=== Section Start ===

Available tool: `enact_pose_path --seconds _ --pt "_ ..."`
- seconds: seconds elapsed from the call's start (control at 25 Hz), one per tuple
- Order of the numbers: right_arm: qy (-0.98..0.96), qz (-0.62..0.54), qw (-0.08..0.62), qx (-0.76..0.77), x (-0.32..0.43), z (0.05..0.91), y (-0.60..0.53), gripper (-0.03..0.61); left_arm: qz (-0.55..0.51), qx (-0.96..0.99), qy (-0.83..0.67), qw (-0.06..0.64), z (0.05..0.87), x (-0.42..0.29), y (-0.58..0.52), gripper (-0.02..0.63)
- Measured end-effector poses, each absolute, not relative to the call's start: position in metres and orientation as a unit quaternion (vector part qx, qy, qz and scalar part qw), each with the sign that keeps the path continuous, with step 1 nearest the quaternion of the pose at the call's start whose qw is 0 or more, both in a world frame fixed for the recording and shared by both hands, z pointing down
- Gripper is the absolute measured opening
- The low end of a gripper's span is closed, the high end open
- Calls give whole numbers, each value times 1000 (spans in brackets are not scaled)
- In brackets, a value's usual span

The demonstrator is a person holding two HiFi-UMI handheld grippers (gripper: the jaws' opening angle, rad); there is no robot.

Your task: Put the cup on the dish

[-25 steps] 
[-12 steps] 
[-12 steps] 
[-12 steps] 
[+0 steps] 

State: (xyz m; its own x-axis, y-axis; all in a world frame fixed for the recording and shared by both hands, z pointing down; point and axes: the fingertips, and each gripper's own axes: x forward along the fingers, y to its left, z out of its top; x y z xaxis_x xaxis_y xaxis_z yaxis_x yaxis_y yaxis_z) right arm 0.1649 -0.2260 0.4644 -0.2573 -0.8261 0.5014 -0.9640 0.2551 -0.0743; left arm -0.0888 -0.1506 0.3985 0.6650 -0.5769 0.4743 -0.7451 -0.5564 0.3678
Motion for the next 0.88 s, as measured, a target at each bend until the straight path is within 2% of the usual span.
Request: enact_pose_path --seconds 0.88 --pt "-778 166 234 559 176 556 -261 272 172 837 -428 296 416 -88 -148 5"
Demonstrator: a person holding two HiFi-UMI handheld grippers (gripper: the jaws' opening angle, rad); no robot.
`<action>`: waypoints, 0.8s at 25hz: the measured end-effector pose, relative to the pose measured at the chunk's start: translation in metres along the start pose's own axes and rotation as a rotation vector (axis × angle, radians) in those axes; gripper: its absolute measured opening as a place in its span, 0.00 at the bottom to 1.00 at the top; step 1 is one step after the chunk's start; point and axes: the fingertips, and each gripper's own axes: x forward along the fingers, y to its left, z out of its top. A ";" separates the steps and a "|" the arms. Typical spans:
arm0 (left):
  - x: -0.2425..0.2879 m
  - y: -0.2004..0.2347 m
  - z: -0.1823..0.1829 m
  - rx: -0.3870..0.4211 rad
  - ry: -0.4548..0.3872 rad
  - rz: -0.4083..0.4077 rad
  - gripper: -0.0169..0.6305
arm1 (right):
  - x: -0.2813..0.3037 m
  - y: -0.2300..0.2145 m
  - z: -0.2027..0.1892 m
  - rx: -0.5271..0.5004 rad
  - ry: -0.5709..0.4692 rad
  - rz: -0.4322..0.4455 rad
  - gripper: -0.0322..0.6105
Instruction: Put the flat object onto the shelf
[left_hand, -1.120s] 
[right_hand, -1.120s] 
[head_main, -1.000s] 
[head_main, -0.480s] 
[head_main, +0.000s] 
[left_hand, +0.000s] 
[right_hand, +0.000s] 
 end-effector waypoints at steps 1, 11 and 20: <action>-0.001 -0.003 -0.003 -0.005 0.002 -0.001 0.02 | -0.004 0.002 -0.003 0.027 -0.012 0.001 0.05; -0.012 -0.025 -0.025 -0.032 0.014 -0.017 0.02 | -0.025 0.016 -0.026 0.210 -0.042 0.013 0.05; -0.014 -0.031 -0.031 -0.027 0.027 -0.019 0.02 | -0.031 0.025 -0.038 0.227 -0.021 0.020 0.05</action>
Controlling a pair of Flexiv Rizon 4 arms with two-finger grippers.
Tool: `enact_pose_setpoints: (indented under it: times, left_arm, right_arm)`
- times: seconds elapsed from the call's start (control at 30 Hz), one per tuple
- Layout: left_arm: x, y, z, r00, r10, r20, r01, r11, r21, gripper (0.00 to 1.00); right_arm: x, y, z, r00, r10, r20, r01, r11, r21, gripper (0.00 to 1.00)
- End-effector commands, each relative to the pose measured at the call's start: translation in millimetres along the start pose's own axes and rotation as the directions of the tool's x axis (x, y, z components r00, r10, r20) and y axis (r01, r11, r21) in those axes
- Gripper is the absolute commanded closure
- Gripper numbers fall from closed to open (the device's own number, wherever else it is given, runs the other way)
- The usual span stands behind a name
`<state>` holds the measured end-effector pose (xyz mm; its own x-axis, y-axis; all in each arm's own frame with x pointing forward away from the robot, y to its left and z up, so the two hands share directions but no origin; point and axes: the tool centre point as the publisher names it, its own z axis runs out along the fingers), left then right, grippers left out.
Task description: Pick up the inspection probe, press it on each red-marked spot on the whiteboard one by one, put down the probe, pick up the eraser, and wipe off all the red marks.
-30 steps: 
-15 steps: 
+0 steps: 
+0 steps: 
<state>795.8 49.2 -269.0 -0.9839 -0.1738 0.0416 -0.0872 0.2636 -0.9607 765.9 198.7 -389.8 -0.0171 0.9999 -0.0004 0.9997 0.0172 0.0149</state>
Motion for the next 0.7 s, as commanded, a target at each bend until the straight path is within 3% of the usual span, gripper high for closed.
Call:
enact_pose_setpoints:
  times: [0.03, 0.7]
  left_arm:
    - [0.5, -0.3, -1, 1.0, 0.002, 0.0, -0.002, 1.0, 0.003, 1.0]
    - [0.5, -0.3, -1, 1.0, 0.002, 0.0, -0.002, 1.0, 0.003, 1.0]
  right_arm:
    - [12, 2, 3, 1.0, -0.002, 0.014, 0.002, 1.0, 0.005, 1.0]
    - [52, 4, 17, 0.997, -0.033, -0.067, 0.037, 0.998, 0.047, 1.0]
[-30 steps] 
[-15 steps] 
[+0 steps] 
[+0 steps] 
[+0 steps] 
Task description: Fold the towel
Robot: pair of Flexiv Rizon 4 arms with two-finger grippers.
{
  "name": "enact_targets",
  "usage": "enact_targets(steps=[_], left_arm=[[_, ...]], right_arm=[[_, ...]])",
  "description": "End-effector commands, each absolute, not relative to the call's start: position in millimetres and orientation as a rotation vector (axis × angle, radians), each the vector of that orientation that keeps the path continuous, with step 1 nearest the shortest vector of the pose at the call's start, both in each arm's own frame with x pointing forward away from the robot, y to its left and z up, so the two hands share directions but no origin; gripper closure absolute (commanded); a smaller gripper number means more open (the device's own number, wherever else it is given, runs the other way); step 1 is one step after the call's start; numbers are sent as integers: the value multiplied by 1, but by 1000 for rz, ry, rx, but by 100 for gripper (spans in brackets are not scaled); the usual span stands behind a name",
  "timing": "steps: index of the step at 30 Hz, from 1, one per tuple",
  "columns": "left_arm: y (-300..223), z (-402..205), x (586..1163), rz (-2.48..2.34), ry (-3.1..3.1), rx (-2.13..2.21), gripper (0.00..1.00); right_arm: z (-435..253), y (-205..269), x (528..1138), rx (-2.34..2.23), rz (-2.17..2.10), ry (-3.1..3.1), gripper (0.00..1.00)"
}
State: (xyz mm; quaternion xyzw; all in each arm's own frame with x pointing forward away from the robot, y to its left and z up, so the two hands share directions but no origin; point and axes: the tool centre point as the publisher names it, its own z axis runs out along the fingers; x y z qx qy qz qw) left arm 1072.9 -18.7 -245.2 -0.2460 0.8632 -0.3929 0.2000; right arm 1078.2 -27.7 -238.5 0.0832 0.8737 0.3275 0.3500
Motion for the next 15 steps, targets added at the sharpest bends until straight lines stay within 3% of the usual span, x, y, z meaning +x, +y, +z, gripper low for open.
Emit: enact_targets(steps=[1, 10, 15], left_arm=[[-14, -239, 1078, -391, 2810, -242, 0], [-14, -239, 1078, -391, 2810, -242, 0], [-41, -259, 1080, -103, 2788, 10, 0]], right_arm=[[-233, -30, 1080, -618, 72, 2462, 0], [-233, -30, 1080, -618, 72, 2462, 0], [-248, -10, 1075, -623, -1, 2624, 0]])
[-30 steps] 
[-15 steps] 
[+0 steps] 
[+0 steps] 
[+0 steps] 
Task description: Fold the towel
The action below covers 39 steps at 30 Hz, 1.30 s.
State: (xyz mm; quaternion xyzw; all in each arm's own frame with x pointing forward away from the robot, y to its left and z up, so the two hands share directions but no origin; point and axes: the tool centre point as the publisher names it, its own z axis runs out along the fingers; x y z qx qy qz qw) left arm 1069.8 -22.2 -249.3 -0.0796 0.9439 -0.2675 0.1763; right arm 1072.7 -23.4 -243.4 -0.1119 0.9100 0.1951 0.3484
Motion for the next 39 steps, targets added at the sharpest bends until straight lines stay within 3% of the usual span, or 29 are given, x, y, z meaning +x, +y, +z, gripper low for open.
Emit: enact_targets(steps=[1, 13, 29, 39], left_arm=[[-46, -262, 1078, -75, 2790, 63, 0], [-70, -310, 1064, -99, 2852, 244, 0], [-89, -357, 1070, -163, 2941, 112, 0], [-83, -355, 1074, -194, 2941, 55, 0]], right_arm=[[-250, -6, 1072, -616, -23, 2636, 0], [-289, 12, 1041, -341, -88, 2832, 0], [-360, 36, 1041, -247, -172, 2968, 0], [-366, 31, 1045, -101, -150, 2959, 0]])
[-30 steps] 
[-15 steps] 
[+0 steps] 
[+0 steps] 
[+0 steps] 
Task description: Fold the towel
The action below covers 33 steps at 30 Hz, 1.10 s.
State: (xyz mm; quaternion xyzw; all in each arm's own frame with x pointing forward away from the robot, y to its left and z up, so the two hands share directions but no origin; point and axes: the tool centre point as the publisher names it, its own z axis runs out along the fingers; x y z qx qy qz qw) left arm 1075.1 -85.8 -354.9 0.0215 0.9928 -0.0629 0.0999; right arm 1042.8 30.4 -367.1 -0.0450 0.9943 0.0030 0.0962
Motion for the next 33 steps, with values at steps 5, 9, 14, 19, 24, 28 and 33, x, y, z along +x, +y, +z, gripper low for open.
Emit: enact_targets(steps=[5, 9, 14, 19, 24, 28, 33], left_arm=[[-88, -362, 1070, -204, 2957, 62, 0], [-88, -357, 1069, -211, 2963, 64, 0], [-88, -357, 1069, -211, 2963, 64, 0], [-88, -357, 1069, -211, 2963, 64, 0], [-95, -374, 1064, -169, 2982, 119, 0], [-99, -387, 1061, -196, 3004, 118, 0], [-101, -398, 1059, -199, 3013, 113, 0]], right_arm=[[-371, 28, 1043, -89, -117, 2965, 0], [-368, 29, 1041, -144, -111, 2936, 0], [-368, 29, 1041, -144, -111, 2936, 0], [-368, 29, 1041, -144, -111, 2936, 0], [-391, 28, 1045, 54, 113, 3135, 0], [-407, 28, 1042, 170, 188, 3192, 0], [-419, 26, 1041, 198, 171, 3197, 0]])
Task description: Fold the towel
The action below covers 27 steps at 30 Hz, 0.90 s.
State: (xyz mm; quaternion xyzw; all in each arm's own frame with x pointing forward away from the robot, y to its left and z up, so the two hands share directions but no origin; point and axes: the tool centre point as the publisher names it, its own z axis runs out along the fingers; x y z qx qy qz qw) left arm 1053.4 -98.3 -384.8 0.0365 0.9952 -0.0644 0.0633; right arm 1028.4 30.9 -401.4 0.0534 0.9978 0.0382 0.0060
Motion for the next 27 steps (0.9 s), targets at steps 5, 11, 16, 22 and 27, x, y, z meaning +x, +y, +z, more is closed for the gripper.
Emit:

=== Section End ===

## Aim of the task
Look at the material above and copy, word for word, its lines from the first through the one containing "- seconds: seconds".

## Completed exercise
Available tool: `enact_pose_path --seconds _ --pt "_ ..."`
- seconds: seconds elapsed from the call's start (control at 25 Hz), one per tuple

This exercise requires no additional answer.